A standardized workflow system for processing NMDC (National Microbiome Data Collaborative) mass-spec 'omics studies from raw data retrieval through NMDC metadata submission.
This system provides automated workflows for mass-spec 'omics data processing, including:
- Consistent and configurable study setup
- Automated data discovery and download from MASSIVE repositories
- Docker-based raw data inspection
- Biosample mapping with confidence scoring
- WDL workflow generation and data processing using MetaMS or EnviroMS
- MinIO object storage integration
- NMDC metadata package generation and submission
Required Software:
- Python 3.8 or higher
- Docker Desktop
- Git
System Requirements:
- Adequate storage for raw data (roughly 50-500 GB per study, but highly variable)

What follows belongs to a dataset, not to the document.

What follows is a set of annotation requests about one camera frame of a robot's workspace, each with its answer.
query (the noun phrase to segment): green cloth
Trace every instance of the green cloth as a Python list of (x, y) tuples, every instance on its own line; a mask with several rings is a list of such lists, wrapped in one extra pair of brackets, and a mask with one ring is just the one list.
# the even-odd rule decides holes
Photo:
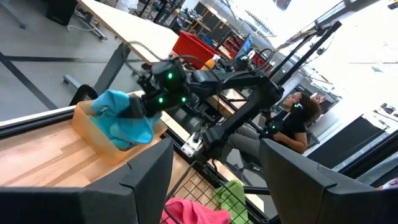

- Internet connectivity for MASSIVE downloads, Docker operations, and MinIO access
- MinIO credentials (for cloud storage operations)
git clone <repository-url>
cd data_processing
python -m venv venv
source venv/bin/activate # On Windows: venv\Scripts\activate
pip install -r requirements.txtCreate a .env file in the project root by copying the example file:
cp .env-example .envThen edit .env and fill in your actual values. At minimum, you'll need:
- MINIO_ACCESS_KEY and MINIO_SECRET_KEY: For uploading/downloading processed data to/from MinIO object storage
- AI_INCUBATOR_API_KEY: Required only if using LLM-based protocol context features
See .env-example for a complete list of available environment variables and their descriptions.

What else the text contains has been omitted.